Repeat the entire listing exactly.

*** Given data ***

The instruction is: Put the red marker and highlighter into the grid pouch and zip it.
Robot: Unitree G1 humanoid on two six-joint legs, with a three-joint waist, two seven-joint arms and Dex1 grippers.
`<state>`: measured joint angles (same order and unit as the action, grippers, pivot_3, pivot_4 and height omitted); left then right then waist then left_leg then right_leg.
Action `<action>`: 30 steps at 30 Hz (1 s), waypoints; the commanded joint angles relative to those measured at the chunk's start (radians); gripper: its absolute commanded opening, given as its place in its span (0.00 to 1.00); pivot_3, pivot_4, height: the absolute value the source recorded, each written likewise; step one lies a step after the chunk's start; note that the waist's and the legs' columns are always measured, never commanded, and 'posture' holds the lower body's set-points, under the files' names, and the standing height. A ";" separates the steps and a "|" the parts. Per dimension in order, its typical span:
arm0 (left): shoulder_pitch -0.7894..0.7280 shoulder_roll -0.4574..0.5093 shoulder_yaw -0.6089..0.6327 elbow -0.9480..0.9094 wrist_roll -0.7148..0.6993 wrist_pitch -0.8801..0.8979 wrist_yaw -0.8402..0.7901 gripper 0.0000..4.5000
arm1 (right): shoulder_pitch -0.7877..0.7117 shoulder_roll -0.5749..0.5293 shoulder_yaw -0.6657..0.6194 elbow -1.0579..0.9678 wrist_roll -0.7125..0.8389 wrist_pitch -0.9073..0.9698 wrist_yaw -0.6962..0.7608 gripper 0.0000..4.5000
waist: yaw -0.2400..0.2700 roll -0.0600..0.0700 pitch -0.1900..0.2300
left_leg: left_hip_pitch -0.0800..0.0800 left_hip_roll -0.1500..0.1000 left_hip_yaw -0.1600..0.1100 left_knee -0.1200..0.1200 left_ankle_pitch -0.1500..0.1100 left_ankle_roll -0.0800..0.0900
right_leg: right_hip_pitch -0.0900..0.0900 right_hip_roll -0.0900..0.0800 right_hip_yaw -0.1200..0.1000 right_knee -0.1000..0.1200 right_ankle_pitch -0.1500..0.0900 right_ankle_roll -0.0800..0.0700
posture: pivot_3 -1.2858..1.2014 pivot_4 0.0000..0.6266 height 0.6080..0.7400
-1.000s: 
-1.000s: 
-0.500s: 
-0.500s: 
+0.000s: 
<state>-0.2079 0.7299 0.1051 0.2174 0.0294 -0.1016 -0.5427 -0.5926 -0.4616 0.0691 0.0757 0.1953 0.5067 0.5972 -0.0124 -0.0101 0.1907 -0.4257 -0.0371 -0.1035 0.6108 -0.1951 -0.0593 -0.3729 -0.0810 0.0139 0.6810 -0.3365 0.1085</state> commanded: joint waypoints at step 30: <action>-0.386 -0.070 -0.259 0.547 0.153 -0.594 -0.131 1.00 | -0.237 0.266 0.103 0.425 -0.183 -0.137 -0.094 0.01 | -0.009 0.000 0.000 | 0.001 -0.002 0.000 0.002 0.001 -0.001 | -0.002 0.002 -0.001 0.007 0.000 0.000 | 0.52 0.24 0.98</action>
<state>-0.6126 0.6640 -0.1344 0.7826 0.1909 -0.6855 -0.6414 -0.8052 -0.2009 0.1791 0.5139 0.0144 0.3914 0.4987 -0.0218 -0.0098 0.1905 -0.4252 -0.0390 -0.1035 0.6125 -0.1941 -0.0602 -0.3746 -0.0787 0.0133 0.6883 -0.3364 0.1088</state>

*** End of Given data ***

* Exercise output:
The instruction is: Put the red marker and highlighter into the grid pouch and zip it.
Robot: Unitree G1 humanoid on two six-joint legs, with a three-joint waist, two seven-joint arms and Dex1 grippers.
`<state>`: measured joint angles (same order and unit as the action, grippers, pivot_3, pivot_4 and height omitted); left then right then waist then left_leg then right_leg.
Action `<action>`: 30 steps at 30 Hz (1 s), waypoints; the commanded joint angles relative to those measured at the chunk's start (radians); gripper: its absolute commanded opening, given as its place in its span (0.00 to 1.00); pivot_3, pivot_4, height: the absolute value the source recorded, each written likewise; step one lies a step after the chunk's start; note that the waist's and the legs' columns are always measured, never commanded, and 'posture' holds the lower body's set-points, under the files' names, and the standing height. A ";" separates the steps and a "|" the parts. Per dimension in order, its typical span:
arm0 (left): shoulder_pitch -0.7894..0.7280 shoulder_roll -0.4574..0.5093 shoulder_yaw -0.6089..0.6327 elbow -0.9480..0.9094 wrist_roll -0.7148..0.6993 wrist_pitch -0.8801..0.8979 wrist_yaw -0.8402..0.7901 gripper 0.0000..4.5000
arm1 (right): shoulder_pitch -0.7877..0.7117 shoulder_roll -0.5749..0.5293 shoulder_yaw -0.6657..0.6194 elbow -1.0579..0.9678 wrist_roll -0.7125..0.8389 wrist_pitch -0.9073..0.9698 wrist_yaw -0.6962..0.7608 gripper 0.0000..4.5000
waist: yaw -0.2400..0.2700 roll -0.0600..0.0700 pitch -0.1900..0.2300
left_leg: left_hip_pitch -0.0800..0.0800 left_hip_roll -0.1500..0.1000 left_hip_yaw -0.1600..0.1100 left_knee -0.1200..0.1200 left_ankle_pitch -0.1500..0.1100 left_ankle_roll -0.0800..0.0900
right_leg: right_hip_pitch -0.0900..0.0900 right_hip_roll -0.0900..0.0800 right_hip_yaw -0.1200..0.1000 right_knee -0.1000..0.1200 right_ankle_pitch -0.1500..0.0900 right_ankle_roll -0.0800..0.0700
posture: pivot_3 -1.2858..1.2014 pivot_4 0.0000..0.6266 height 0.6080..0.7400
-1.000s: 
-1.000s: 
-0.500s: 
-0.500s: 
+0.000s: 
<state>-0.2079 0.7299 0.1051 0.2174 0.0294 -0.1016 -0.5427 -0.5926 -0.4616 0.0691 0.0757 0.1953 0.5067 0.5972 -0.0124 -0.0101 0.1907 -0.4257 -0.0371 -0.1035 0.6108 -0.1951 -0.0593 -0.3729 -0.0810 0.0139 0.6810 -0.3365 0.1085</state> commanded: joint waypoints at step 30: <action>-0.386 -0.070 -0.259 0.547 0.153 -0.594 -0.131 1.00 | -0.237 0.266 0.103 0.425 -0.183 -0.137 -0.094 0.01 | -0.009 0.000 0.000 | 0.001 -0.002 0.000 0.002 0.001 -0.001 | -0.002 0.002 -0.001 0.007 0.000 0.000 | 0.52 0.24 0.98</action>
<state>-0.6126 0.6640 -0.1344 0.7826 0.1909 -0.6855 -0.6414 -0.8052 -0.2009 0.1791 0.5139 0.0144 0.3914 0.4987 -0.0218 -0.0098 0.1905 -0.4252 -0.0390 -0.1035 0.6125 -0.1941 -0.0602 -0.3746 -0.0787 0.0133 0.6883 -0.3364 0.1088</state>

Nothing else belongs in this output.